## What you need to do
Copy out each line below containing "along".

..............................

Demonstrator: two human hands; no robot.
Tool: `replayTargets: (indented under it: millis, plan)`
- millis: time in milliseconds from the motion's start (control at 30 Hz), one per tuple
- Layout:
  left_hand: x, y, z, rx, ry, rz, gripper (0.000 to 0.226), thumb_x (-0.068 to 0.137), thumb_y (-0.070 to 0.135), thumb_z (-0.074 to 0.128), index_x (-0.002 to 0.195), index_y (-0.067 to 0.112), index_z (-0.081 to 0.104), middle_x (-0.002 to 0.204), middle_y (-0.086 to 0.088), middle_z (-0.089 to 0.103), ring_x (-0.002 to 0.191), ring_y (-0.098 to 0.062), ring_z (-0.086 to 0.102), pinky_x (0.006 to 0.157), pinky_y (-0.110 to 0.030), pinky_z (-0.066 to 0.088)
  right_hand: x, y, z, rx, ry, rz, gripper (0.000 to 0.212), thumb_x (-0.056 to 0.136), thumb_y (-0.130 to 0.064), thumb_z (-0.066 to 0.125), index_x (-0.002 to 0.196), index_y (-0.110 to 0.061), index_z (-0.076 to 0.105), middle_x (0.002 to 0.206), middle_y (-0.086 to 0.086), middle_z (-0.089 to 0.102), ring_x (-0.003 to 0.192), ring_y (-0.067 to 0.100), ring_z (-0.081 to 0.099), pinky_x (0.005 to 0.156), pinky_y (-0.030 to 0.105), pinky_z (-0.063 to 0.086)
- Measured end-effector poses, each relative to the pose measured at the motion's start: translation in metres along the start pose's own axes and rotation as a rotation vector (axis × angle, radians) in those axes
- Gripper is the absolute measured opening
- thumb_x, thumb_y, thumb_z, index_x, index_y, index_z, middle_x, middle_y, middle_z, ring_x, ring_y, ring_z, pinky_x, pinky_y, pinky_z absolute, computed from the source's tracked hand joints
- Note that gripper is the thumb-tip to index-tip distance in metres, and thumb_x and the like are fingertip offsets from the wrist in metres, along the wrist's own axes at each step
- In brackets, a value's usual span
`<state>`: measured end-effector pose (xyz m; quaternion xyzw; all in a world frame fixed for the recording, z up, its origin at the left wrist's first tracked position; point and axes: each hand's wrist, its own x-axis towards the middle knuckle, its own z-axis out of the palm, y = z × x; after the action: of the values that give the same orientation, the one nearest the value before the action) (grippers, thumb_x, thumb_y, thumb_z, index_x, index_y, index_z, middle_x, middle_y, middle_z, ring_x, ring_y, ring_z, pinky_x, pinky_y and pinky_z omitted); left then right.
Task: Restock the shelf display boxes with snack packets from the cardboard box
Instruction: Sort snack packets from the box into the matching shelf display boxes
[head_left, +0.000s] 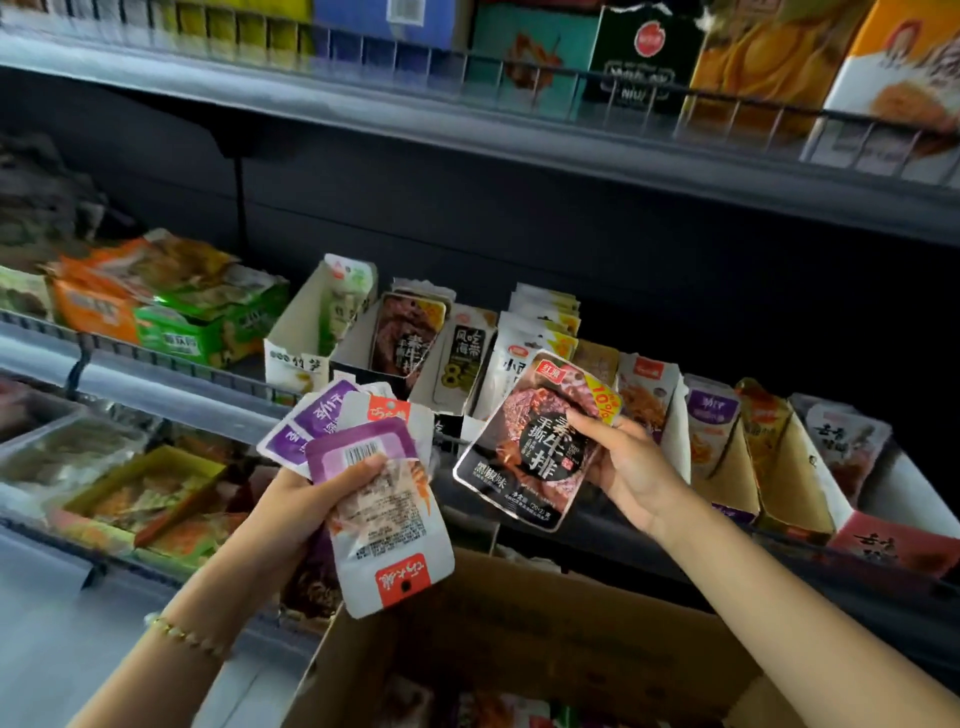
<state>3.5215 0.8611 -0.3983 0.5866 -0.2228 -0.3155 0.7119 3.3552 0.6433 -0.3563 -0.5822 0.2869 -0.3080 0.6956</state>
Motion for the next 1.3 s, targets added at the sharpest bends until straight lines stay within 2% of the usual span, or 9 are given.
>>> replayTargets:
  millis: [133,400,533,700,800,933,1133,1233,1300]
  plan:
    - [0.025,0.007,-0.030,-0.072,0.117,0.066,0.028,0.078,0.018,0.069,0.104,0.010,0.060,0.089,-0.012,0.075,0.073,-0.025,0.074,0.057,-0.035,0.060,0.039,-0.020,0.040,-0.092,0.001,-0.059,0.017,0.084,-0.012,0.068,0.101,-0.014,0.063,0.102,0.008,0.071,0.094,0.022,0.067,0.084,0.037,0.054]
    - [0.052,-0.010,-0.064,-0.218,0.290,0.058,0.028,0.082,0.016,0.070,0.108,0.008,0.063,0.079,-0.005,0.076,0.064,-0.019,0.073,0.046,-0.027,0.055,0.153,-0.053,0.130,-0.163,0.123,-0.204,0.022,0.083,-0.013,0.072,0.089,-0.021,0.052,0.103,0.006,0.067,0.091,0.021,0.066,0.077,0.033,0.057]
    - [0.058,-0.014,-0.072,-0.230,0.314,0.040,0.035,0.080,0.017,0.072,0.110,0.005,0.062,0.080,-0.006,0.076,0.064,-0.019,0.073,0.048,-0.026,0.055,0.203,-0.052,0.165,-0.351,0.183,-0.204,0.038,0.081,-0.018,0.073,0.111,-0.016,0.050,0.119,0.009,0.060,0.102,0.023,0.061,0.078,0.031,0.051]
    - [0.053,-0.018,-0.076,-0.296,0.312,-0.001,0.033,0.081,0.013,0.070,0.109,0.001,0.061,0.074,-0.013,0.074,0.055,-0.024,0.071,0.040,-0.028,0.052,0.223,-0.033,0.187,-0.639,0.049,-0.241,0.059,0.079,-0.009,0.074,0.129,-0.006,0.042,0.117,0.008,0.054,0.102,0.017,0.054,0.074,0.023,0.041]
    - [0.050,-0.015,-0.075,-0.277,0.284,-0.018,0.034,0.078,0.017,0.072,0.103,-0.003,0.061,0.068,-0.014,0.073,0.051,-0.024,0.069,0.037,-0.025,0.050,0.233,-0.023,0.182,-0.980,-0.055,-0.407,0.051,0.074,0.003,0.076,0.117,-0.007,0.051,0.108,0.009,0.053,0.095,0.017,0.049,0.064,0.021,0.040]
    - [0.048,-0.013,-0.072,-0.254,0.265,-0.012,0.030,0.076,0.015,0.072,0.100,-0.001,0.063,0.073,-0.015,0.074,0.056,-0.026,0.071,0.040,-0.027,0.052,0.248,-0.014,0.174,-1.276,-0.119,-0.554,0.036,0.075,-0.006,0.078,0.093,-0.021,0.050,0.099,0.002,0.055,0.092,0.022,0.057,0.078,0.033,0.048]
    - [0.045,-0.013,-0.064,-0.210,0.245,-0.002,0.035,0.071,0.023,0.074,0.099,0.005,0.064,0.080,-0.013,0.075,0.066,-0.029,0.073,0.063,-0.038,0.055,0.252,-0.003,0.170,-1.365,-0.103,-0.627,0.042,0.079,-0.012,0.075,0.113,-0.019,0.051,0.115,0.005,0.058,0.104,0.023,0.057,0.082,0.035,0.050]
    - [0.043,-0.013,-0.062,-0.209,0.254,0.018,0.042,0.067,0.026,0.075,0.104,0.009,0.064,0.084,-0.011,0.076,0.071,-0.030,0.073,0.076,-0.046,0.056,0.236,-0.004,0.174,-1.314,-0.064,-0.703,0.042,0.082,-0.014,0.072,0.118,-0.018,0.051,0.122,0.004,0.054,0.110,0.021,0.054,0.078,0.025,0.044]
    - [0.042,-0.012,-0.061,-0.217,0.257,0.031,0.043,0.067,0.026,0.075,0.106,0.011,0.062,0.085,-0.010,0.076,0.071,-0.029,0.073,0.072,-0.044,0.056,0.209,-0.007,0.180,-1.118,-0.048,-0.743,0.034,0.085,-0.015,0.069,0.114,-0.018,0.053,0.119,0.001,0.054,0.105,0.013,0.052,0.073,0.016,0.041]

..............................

## Output
- Measured end-effector poses, each relative to the pose measured at the motion's start: translation in metres along the start pose's own axes and rotation as a rotation vector (axis × angle, radians) in those axes
- Note that gripper is the thumb-tip to index-tip distance in metres, and thumb_x and the like are fingertip offsets from the wrist in metres, along the wrist's own axes at each step

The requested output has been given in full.